L’ordre capitalistique, ensuite. Il faut prendre au sérieux la comparaison avec les délégations de service public à Bordeaux, faite par Alain Rousset lui-même en séance, à l’avantage explicite des délégataires privés présentés comme les meilleurs gestionnaires, plus transparents et plus efficaces que les opérateurs publics. Les délégations de service public sont un régime de concurrence très encadré et qui obéit assez strictement au principe « privatisation des profits, socialisation des pertes » (en cela, les délégations sont assez comparables, par leurs finalités du moins, aux partenariats public-privé). Les délégataires acceptent volontiers les services déficitaires, dès lors que la collectivité leur promet des indemnisations garantissant la rentabilité finale de l’opération – or ce problème ne se pose pas pour un opérateur public qui n’a pas à être rentable, du moins tant qu’il n’est pas pourri de l’intérieur. Les économies promises sont dérisoires, si ce n’est même illusoires. L’austérité n’est pas qu’une affaire d’économies de bouts de chandelle, c’est d’abord un poison pour gangrener la logique de service public et faire basculer la gestion publique sur le mode du projet concurrentiel.

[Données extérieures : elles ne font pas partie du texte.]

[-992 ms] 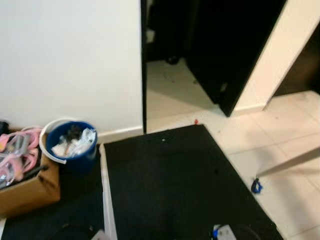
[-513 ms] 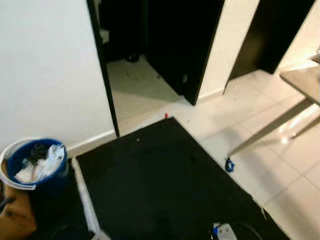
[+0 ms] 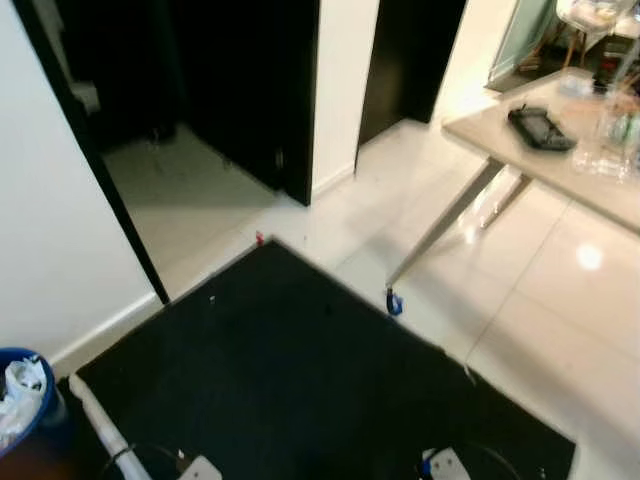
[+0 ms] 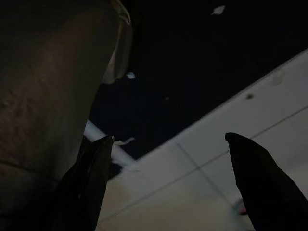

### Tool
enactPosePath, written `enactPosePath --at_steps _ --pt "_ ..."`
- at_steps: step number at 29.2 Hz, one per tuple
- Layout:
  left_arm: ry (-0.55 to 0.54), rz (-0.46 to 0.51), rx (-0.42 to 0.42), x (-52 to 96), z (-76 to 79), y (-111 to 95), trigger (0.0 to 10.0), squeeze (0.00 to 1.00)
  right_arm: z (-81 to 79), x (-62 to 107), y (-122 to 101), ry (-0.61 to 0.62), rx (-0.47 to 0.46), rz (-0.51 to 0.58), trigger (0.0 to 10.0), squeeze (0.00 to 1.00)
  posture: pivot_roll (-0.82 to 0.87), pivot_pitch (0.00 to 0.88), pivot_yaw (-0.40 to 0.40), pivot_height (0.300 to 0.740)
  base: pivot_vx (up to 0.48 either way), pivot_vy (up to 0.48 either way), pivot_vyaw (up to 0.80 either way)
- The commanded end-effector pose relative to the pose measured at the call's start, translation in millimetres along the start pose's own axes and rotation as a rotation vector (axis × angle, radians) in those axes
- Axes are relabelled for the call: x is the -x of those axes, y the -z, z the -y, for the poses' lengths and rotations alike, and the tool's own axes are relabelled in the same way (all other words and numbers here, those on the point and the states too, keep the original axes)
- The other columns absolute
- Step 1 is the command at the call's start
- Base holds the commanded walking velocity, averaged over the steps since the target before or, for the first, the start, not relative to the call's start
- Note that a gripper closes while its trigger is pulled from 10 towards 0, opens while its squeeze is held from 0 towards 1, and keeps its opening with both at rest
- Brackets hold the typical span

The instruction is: Picking trash to rubbish bin

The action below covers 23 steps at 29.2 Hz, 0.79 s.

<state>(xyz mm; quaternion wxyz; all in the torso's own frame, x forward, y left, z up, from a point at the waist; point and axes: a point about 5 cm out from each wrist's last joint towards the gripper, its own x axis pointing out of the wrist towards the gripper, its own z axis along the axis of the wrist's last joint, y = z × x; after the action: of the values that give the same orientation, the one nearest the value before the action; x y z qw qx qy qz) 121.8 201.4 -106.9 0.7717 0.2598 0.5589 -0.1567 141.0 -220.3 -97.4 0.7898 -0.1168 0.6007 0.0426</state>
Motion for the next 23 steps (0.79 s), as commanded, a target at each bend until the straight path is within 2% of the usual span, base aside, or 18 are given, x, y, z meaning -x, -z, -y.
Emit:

Le sabotage s’étend au-delà de l’entretien du réseau. Ainsi, le déploiement de la nouvelle politique tarifaire de la SNCF va représenter une hausse importante du prix des billets, avec la fin du prix guichet pour les billets achetés directement à bord, au prétexte d’un passage à la réservation en ligne. Quand on sait que les horaires d’ouvertures des gares se réduisent, et que de nombreuses petites gares sont menacées, cette politique de tarification à bord relève du racket. Ce n’est pas une fatalité ! En effet, il est du ressort de la région d’empêcher l’application de cette « double peine » pour les usagers TER dont les gares sont de plus en plus souvent fermées. C’est le choix qu’ont fait plusieurs régions, avec des exécutifs de la même couleur qu’en Nouvelle-Aquitaine (Occitanie notamment), mais pas seulement, puisque même le très libéral et très réactionnaire Laurent Wauquiez a décidé de maintenir le tarif guichet dans les TER d’Auvergne-Rhône-Alpes. Le PS néo-aquitain se retrouve donc à la droite de Laurent Wauquiez ! Mais de quoi les manants des campagnes se plaignent-ils ? Ils verront passer une fois par semaine une estafette de la SNCF pour leur vendre des billets pendant une heure sur la place du marché, ça suffira bien…
Alors, qui doit dérailler? Le Conseil Régional ou le rail public?